More snow, more forest, more depressing music with simple piano, and Nono makes a giant green marble glow.

Then machines are on the ground fighting with aliens and rushing a thing to the endzone. Bomb gets set and put inna monster's belly and goes boom and then everything was great. Gas density is dispersing, they find the old machine but no pilots so they follow some tracks (which is possible despite the fact it's been snowing all night) and then Jingle Bells starts playing over the dam's radios because. Y'know. Also they left a note telling them where to find them.

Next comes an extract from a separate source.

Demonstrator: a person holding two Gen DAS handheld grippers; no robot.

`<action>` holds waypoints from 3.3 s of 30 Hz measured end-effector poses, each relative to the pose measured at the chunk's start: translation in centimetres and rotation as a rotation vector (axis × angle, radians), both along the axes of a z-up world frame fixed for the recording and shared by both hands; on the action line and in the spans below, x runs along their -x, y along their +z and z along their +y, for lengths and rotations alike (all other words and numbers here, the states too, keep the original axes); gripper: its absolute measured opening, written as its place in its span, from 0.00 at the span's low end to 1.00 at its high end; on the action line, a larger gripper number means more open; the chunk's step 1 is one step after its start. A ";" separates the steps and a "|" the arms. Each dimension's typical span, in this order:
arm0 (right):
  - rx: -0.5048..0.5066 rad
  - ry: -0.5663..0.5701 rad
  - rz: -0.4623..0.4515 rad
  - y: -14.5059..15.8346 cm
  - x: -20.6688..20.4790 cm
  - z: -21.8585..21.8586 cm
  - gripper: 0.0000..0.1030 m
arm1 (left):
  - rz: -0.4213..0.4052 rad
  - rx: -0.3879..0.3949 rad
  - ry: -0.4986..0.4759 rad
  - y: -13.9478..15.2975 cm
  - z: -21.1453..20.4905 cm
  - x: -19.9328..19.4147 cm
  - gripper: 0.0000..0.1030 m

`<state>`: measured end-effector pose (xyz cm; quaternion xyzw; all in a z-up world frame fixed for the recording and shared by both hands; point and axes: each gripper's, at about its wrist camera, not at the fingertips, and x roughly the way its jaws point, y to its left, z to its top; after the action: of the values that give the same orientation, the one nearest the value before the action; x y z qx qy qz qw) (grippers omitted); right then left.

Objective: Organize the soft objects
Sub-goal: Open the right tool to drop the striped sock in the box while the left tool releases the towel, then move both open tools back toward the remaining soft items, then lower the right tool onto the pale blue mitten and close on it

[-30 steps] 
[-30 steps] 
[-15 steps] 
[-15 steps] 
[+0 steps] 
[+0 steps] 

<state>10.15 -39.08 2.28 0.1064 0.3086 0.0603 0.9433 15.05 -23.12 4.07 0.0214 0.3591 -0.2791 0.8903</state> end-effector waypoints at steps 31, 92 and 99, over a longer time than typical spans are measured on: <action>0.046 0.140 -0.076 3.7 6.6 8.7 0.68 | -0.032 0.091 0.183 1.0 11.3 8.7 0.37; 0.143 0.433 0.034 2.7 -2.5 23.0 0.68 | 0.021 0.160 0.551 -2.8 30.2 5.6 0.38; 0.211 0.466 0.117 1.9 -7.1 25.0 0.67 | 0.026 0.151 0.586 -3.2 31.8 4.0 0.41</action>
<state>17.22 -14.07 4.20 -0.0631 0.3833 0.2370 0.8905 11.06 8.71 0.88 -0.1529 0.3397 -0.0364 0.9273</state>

Also they somehow got the dam controls to work to make them notice what is up.

Meanwhile, they continue to look at that pregnancy test downriver because they have nothing better to do.

I mean seriously. 
They decide the coast is clear, take off their masks, and smile at one another as they drift down the river and meet up with a machine and are all 'yay we're not dead'. Then heartwarming music plays, people say Merry Christmas, and the episode ends.

Sweet f***ing christ. I really would rather watch Strike Witches than this garbage. I honestly would. And that mad me froth at the mouth over how bad it was.

But for all of it's failings, at least it's story, while cliche'd, made some sort of sense as opposed to feeling like a bunch of half-hearted bullshit attempts to string a story along.

F**k this show man. I'm glad I'm taking the rest of the week off from this garbage. Ugh!